J Biomol Struct Dyn. 2023 Dec 11:1-9. doi: 10.1080/07391102.2023.2290615. Online ahead of print.

Abstract

Discovery of intrinsically disordered proteins (IDPs) and protein hybrids that contain both intrinsically disordered protein regions (IDPRs) along with ordered regions has changed the sequence-structure-function paradigm of protein. These proteins with lack of persistently fixed structure are often found in all organisms and play vital roles in various biological processes. Some of them are considered as potential drug targets due to their overrepresentation in pathophysiological processes.
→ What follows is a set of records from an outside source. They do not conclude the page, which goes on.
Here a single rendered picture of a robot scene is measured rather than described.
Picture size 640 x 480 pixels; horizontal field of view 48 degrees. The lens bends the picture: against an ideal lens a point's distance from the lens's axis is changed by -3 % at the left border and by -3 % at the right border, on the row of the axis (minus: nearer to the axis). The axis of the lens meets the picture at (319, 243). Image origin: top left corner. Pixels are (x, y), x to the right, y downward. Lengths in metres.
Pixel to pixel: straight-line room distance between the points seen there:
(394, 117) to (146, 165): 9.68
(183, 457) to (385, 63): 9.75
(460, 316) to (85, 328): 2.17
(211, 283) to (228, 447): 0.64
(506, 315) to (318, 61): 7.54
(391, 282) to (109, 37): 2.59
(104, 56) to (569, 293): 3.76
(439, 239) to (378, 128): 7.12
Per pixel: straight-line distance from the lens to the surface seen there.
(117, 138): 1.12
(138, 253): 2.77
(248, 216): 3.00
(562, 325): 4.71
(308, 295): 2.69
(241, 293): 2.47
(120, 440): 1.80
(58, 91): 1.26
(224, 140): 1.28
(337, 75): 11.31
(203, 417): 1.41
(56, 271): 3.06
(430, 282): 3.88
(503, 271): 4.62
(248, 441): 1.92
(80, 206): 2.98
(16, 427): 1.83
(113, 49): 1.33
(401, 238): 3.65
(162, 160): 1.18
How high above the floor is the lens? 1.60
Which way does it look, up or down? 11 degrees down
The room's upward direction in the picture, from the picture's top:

The major bottlenecks for characterizing such proteins are their occasional overexpression, difficulty in getting purified homogeneous form and the challenge of investigating them experimentally. Sequence-based prediction of intrinsic disorder remains a useful strategy especially for many large-scale proteomic investigations. However, worst accuracy still occurs for short disordered regions with less than ten residues, for the residues close to order-disorder boundaries, for regions that undergo coupled folding and binding in presence of partner, and for prediction of fully disordered proteins. Annotation of fully disordered proteins mostly relies on the far-UV circular dichroism experiment which gives overall secondary structure composition without residue-level resolution. Current methods including that using secondary structure information failed to predict half of target IDPs correctly in the recent Critical Assessment of protein Intrinsic Disorder prediction (CAID) experiment. This study utilized profiles of random sequential appearance of physicochemical properties of amino acids and random sequential appearance of order and disorder promoting amino acids in protein together with the existing CIDER feature for the prediction of IDP from sequence input. Our method was found to significantly outperform the existing predictors across different datasets.Communicated by Ramaswamy H. Sarma.

Keywords: Intrinsically disordered protein; numerical representation of sequence; periodicity count value and predictor.